**Task requirements:**
Within the records below, find each line that holds the string "corner", then copy it.

**Data entries:**
-=-=-
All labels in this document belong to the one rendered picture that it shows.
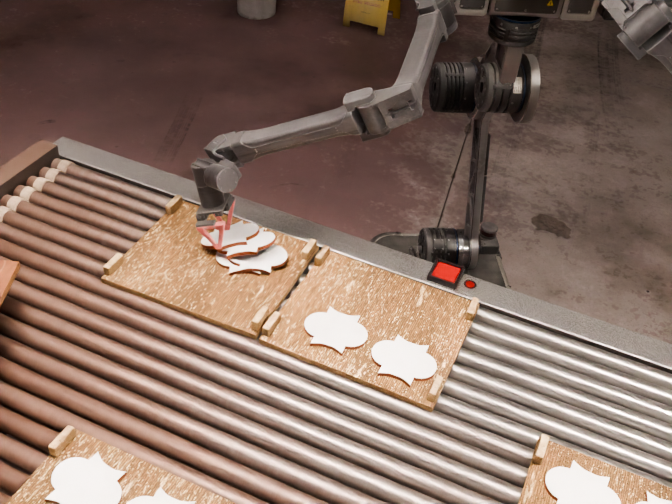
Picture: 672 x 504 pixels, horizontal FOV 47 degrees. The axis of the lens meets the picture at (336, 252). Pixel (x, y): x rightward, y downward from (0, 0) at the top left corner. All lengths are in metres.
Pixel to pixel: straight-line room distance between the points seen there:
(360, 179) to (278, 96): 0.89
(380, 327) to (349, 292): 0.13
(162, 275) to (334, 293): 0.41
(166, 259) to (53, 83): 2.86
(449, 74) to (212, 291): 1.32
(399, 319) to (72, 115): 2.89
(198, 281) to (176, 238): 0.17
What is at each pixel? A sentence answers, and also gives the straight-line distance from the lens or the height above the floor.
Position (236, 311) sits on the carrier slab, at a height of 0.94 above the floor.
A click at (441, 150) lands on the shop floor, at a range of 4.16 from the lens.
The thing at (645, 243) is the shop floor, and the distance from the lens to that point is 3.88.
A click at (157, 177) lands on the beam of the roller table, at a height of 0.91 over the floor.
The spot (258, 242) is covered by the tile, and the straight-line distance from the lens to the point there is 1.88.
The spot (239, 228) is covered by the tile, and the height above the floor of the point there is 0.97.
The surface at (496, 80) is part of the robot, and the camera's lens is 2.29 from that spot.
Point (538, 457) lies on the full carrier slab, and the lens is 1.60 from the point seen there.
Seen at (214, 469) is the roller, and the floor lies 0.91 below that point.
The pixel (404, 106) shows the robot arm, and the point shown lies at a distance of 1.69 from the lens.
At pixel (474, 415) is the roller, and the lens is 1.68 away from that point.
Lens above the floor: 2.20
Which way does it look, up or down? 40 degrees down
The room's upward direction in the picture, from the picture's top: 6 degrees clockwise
-=-=-
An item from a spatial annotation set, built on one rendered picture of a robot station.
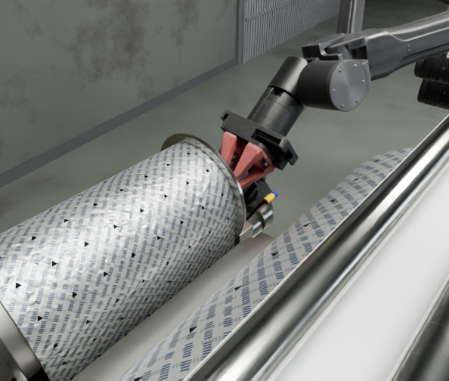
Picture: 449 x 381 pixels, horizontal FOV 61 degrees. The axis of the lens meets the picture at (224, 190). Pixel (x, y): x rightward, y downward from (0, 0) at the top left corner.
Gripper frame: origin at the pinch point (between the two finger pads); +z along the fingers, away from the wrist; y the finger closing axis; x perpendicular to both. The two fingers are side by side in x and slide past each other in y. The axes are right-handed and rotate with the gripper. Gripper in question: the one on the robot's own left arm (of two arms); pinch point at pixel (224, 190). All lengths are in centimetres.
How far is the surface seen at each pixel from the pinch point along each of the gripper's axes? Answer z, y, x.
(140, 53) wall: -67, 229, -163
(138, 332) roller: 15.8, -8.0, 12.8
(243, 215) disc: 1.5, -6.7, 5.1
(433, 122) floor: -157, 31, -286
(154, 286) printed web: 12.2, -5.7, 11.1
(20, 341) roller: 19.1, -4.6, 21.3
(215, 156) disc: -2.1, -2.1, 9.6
-=-=-
**Result:**
Picture: 672 x 504 pixels, horizontal FOV 47 degrees. The axis of the lens meets the picture at (336, 252). Pixel (x, y): x rightward, y downward from (0, 0) at the top left corner. All lengths are in metres.
Picture: 449 x 381 pixels, horizontal FOV 61 degrees. The axis of the lens meets the picture at (224, 190). Pixel (x, y): x rightward, y downward from (0, 0) at the top left corner.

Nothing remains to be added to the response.